On the campaign trail in 2024, then presidential candidate Donald Trump spouted dangerous, false rhetoric about Haitian migrants in Ohio. Lunise Cerin, a Haitian-American and co-creator of Miwa, a new experiential exhibit in North Philly, said that reality drove home the need to share and regain control of the cultural narrative.

“Anti-Haitian sentiment was actually like a talking point of the last presidential election” Cerin said. “So I think it’s important for us to also speak for ourselves and offer more nuanced depictions of what it is to be Haitian, understanding and celebration of our culture, of our tradition, of our heritage.”

Miwa — Haitian Creole for “mirror” — features documentary footage from Lunise and a concert from her sister Talie Cerin, combined to make a cross-media experience that explores Haitian heritage and legacy. The exhibit opened Thursday night at the Icebox Project Space in Olde Kensington and will run, with one show a night, through Saturday. 

The project began when Talie realized the concert she was creating had similar thematic elements to Lunise’s documentary.

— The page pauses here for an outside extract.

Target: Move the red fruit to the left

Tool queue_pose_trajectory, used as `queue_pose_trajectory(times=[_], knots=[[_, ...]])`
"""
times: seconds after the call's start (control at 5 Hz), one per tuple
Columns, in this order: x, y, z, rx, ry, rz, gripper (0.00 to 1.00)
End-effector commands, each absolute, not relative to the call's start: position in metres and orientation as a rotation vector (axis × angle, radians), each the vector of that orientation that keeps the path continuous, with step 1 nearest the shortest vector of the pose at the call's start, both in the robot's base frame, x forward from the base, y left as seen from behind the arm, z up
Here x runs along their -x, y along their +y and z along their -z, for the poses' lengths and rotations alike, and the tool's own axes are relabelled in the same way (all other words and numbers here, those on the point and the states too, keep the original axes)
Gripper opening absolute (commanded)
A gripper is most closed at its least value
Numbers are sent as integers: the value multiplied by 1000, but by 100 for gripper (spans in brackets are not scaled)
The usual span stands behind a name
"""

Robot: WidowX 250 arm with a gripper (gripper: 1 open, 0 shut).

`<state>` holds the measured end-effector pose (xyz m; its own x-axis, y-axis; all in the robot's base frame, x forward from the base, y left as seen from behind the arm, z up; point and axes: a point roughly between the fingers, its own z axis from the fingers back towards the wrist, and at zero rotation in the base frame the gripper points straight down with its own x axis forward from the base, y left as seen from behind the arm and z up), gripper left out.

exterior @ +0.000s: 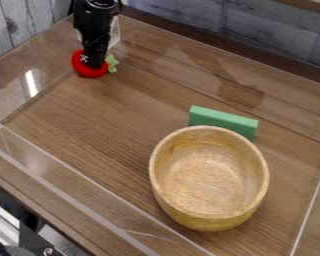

For the past couple years, Talie has been following a few women in Haiti and some Haitian-American women in Philadelphia, “exploring heritage and practices of ritual.”

“I wanted to use my camera to explore those through lines and to say, actually it’s the same people,” Lunise said. ”Yes we’re maybe in a different language, yes we’re maybe in a different context, but it’s one people.”

As her sister was working on the documentary, Talie says she wanted to create a concert where she arranged and composed traditional and new Haitian folk songs, making a statement about “the old, what we bring with us when we migrate, and the new things we make with them.”

“I thought about my sister’s documentary, and I was like, Wait, this is actually kind of the same thing,” Talie said. “You know, we are talking about heritage and what’s old and what’s new, what can be learned along the way.”

The two projects came together to form Miwa. Lunise’s documentary is broken down into five themes — identity, community, land, celebration and spirit — and projected in rooms throughout the gallery. The final installation in the exhibit is Talie’s concert.

Lunise said that over time, while working on the exhibit, it became clear to her that the dialogue they are creating is not just with themselves, with their community, but for the entire world. The filmmaker explained that she is speaking for people who have been misrepresented their entire existence. 

“Sharing across the world, not just with the Haitian diaspora but with anybody who’s interested in learning what it actually is to be Haitian, and what the joy and the pride of that is,” Lunise said. “Just so that we can own our own narratives and we can stand in our own power.”

She emphasized that although the work comes from a place of love and celebration of her people, it will always have a “political edge” to it. According to Lunise, the reality of being a Haitian storyteller is that you are inherently political. 

When President Trump began cancelling National Endowment for the Arts grants in May, Miwa was affected, losing the funding the production had been awarded. Marla Burkholder, artistic director at Journey Arts, said that this is a “visceral” example of the national politics at play today.

“These are the voices that those actions are trying to close down,” said Burkholder, describing the efforts of the Trump administration to silence minority voices. “It hasn’t been successful.”

Tickets are available for the Friday and Saturday night shows. Both events will open at 7 p.m., with the concert starting an hour later.